Florence Welch, classe 1986, nativa di Londra. Inutile girarci intorno: lei è il centro, il fulcro e la forza principale del progetto Florence + the Machine. Là dove “The Machine” è un termine per indicare tutti i collaboratori che in qualche modo hanno contribuito e contribuiscono al suono della band. Nel 2009, al tempo del fulminante esordio del complesso, Lungs, quei collaboratori erano: Paul Epworth, James Ford, Charlie Hugall, Stephen Mackey, Isabella Summers ed Eg White.
Nomi che oggi probabilmente potrebbero non dire nulla, ma che vanno citati, perché è con loro che Florence compone molte delle canzoni di quell’album che è già un classico.

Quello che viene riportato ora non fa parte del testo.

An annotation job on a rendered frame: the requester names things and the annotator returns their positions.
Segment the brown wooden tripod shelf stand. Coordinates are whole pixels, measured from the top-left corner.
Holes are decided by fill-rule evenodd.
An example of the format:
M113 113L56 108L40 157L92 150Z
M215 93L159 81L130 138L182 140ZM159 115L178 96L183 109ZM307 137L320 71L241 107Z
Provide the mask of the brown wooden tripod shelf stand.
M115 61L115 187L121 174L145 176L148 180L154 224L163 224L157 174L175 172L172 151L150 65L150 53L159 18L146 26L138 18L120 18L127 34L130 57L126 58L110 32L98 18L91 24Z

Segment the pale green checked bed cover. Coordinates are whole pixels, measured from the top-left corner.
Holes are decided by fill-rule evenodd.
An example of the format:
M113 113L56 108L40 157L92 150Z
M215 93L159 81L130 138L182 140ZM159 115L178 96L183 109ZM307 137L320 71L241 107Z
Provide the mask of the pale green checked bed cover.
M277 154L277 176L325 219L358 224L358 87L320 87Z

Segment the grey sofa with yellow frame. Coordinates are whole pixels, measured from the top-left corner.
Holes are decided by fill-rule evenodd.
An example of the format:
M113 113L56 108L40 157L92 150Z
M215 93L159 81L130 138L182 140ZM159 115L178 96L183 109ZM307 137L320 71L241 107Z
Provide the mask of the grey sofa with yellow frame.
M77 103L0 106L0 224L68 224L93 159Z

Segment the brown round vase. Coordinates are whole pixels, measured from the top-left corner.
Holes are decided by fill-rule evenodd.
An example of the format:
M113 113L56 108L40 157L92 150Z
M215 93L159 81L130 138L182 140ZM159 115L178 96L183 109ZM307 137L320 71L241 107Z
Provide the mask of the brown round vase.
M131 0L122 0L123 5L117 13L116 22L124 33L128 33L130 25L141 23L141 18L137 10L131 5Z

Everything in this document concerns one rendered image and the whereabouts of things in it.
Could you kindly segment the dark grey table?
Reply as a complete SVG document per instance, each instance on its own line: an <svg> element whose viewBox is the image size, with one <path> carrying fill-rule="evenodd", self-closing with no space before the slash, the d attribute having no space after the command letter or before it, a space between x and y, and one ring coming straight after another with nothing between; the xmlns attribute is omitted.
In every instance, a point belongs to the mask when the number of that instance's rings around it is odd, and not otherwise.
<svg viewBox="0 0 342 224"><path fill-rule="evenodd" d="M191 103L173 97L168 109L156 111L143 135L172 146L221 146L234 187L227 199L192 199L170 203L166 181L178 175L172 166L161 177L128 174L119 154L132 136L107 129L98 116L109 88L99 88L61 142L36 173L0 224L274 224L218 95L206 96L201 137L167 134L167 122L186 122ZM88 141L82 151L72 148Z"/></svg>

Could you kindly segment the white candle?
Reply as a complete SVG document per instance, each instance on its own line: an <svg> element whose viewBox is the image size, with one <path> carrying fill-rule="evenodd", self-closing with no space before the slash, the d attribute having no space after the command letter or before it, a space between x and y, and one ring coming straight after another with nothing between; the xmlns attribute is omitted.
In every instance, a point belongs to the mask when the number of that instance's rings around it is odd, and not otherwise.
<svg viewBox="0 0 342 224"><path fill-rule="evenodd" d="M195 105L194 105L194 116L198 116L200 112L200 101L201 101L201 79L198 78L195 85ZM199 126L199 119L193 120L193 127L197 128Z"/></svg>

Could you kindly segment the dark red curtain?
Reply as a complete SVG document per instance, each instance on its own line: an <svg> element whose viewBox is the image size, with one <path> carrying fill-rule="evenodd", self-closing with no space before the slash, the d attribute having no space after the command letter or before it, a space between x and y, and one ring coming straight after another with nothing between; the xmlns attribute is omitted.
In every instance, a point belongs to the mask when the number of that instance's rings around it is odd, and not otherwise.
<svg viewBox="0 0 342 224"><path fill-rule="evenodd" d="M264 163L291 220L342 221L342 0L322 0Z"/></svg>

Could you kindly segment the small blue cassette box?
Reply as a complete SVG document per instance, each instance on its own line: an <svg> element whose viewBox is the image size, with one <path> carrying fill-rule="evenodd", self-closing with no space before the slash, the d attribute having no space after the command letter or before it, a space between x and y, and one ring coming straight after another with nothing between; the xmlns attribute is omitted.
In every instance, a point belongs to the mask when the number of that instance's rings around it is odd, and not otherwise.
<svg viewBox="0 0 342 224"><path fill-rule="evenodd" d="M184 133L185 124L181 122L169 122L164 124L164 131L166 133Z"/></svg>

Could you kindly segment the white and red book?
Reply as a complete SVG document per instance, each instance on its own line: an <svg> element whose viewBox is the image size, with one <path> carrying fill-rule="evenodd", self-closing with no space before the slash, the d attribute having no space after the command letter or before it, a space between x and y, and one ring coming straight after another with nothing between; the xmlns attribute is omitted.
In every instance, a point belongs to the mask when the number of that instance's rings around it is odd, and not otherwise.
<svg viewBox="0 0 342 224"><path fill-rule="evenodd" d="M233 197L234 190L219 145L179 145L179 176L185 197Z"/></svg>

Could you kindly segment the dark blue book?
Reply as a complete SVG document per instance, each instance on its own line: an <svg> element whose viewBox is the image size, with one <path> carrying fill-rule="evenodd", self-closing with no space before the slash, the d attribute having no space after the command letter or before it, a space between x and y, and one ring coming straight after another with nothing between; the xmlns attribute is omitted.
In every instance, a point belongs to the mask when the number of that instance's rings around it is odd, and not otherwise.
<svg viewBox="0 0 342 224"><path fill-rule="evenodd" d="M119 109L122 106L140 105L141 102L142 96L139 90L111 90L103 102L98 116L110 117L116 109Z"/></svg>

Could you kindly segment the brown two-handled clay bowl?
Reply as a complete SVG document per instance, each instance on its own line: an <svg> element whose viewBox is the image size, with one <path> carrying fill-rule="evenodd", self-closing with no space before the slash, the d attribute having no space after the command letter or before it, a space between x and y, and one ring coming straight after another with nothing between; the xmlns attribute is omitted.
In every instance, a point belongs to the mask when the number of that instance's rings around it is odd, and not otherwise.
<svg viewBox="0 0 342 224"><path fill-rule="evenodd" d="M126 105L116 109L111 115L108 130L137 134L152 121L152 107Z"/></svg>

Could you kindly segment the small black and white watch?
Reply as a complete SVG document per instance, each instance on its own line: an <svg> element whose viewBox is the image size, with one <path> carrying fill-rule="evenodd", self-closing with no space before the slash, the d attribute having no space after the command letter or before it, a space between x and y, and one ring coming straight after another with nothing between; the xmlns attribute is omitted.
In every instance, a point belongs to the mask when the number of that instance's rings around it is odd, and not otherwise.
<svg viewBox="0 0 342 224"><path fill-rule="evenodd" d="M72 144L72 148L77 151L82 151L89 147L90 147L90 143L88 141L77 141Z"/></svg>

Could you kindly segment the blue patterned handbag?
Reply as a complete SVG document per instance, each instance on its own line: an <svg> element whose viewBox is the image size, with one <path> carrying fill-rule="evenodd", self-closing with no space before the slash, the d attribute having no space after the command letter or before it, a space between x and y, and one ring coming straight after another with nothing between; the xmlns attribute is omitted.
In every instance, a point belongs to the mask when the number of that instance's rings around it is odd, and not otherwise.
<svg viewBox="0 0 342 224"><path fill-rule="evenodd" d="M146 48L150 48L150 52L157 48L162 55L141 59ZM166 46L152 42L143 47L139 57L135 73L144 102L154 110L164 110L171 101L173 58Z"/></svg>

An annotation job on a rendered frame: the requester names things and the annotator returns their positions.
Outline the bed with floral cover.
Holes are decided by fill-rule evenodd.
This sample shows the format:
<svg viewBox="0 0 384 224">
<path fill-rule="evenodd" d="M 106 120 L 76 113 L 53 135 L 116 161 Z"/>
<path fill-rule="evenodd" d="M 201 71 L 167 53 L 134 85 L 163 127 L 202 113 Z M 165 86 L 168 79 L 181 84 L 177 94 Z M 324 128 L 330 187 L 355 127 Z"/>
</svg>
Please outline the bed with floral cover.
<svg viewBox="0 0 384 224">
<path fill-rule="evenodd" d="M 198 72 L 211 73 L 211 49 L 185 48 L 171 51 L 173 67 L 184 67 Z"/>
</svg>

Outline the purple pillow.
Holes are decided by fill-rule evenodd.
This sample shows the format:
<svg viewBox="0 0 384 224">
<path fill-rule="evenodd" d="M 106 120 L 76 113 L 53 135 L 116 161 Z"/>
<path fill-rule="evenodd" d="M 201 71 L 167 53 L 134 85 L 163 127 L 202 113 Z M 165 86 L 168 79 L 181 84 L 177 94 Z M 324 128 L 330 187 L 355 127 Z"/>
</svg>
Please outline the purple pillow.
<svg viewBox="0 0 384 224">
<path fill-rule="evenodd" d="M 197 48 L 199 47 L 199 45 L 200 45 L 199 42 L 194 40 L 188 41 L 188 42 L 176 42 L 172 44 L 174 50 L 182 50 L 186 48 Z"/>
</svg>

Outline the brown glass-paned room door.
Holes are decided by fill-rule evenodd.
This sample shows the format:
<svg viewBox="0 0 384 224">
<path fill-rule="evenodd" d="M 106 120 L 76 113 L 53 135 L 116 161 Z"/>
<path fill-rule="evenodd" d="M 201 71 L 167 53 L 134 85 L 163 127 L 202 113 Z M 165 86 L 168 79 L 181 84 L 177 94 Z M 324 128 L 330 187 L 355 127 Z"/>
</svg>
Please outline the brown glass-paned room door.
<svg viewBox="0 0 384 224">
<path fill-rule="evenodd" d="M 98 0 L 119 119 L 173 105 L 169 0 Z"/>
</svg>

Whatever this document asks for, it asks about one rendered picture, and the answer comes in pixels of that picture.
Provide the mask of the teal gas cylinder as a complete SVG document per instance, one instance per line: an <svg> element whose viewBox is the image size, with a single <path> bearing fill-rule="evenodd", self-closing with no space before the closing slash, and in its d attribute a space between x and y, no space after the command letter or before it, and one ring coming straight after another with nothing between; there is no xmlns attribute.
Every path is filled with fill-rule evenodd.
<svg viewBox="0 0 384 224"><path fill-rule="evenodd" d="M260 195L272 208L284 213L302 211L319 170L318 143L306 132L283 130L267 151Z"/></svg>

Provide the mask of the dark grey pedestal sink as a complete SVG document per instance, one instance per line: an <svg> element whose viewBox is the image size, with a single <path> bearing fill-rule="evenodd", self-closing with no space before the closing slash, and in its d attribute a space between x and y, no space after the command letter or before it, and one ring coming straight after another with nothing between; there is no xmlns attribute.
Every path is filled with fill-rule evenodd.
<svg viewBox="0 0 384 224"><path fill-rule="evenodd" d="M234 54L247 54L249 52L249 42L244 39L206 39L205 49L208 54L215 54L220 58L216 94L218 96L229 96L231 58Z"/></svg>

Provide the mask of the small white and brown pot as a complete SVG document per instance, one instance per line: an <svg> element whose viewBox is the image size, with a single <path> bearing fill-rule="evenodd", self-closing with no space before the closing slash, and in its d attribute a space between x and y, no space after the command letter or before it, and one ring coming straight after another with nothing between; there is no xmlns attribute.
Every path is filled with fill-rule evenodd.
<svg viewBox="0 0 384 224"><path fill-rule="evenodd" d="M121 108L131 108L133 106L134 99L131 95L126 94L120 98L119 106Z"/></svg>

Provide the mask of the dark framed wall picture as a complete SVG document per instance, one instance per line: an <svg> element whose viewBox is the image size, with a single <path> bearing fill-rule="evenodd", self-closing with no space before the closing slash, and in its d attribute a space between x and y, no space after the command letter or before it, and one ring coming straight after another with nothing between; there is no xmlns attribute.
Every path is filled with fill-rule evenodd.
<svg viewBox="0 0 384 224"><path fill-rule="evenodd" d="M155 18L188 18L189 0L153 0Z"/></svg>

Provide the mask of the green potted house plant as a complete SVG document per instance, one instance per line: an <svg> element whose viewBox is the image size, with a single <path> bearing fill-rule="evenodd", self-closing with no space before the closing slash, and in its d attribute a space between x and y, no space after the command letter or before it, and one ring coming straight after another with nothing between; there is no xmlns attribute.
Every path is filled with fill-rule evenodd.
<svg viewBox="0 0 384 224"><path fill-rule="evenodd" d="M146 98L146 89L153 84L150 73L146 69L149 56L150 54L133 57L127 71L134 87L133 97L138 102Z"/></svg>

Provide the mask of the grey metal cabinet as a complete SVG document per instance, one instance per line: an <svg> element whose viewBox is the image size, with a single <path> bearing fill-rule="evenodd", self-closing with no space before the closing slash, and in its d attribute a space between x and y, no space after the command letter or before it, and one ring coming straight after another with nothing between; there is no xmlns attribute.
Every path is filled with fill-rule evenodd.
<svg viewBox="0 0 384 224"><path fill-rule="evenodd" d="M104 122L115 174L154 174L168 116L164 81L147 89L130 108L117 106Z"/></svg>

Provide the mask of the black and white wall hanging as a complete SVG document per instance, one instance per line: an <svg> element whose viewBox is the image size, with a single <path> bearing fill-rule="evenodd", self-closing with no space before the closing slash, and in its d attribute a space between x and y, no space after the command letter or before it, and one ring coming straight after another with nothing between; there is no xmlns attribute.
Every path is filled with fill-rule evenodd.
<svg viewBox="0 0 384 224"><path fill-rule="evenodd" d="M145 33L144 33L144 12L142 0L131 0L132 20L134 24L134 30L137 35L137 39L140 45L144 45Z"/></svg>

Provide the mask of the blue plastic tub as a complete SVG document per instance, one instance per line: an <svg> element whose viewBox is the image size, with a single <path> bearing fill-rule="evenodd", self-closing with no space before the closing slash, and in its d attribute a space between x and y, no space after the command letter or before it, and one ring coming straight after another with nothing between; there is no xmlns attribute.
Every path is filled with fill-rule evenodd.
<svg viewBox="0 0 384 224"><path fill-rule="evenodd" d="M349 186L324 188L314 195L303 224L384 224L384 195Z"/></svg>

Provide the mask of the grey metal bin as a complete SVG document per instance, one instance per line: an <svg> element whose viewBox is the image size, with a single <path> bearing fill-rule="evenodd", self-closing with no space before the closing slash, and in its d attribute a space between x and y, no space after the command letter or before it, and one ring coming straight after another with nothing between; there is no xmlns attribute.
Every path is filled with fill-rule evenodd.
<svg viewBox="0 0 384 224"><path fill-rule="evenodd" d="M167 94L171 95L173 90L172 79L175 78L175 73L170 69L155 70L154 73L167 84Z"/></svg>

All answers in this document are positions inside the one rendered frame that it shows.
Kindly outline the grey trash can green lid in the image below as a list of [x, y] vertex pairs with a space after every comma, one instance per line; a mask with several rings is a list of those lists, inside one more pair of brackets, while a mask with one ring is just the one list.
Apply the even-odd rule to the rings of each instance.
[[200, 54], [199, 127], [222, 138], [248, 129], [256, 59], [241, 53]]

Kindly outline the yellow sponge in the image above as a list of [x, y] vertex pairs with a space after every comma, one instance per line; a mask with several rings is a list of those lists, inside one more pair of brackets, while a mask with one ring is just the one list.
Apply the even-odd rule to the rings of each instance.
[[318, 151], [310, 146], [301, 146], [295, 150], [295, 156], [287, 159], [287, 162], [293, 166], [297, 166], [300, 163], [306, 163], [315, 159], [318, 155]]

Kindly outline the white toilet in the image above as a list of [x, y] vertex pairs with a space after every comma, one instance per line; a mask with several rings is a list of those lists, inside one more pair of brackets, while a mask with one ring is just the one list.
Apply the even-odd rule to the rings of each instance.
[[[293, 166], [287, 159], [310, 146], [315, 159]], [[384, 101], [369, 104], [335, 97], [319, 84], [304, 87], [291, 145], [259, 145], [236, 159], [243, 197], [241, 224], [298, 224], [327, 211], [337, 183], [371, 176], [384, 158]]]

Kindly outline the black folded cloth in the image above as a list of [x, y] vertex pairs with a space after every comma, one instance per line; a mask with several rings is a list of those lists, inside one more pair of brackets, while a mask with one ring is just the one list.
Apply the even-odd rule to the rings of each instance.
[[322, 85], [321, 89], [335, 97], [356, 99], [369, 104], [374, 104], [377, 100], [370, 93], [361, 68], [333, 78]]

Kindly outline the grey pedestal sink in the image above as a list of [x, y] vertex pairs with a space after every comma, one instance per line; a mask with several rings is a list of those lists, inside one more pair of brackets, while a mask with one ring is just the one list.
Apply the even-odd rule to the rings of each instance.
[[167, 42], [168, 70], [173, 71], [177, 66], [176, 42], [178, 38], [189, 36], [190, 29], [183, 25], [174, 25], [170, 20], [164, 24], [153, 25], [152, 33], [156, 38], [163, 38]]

E sono loro a costruire la cornice, gli arrangiamenti, i suoni che fanno da contorno e creano il piedistallo sonoro per la voce perfetta della loro superstar.
Perché, come dicevamo, Lungs, così come l’intero organismo di Florence + the Machine, sarebbe nulla senza le vocalità incredibili della cantante che dà il nome al gruppo. Lo stile indie rock adottato aiuta il complesso a collocarsi nel panorama musicale di allora, in un periodo che vede l’esordio di gruppi come i Foals, i Two Door Cinema Club, i Mumford & Sons, gli XX. Ma le qualità vocali di Florence superano fin da subito ogni ripartizione di genere: dalle sue note esce soul, blues, rock. Energia, sentimento, introspezione, ma anche voglia di esplodere e di lasciare il segno, fin da subito. Qui c’è tutto.
Almeno due tra le canzoni di Lungs sono tra i super-classici dell’indie dell’ultimo decennio; di quelli, per intenderci, dei quali dovremo raccontare tra trent’anni ai nostri nipoti. Si tratta di Dog Days Are Over, la sconvolgente canzone di apertura, e Rabbit Heart (Raise It Up), la seconda. Da qui, già capiamo che l’album non sarà come tutti gli altri; e infatti non lo è.
Dal rock and roll di Kiss with a Fist e Drumming Song, all’inquietante blues/soul di Girl with One Eye, e fino allo sfogo commovente di Hurricane Drunk. Niente è banale, gli arrangiamenti funzionano esattamente come accompagnamento per la voce di Florence che, com’è giusto, è sempre in primo piano. Si arriva a You’ve Got the Love, una cover (del 1986) anch’essa famosa, e degna conclusione di un album che non si lascia dimenticare.
Certo, è vero che Florence + the Machine raggiungeranno l’apice stilistico solo con Ceremonials (2011). Ma è anche vero che Lungs impone fin da subito quella della Welch come una delle voci femminili più importanti, imponenti e preziose del nostro tempo, e non solo in ambito indie rock. Un album, quindi, che acquista importanza proprio retrospettivamente, a constatare la crescente statura artistica e l’immancabile estro che mai, in questi anni, sono venuti a mancare a Florence e ai suoi collaboratori. Che Lungs rimanga, prima di tutto, a testimonianza di questo.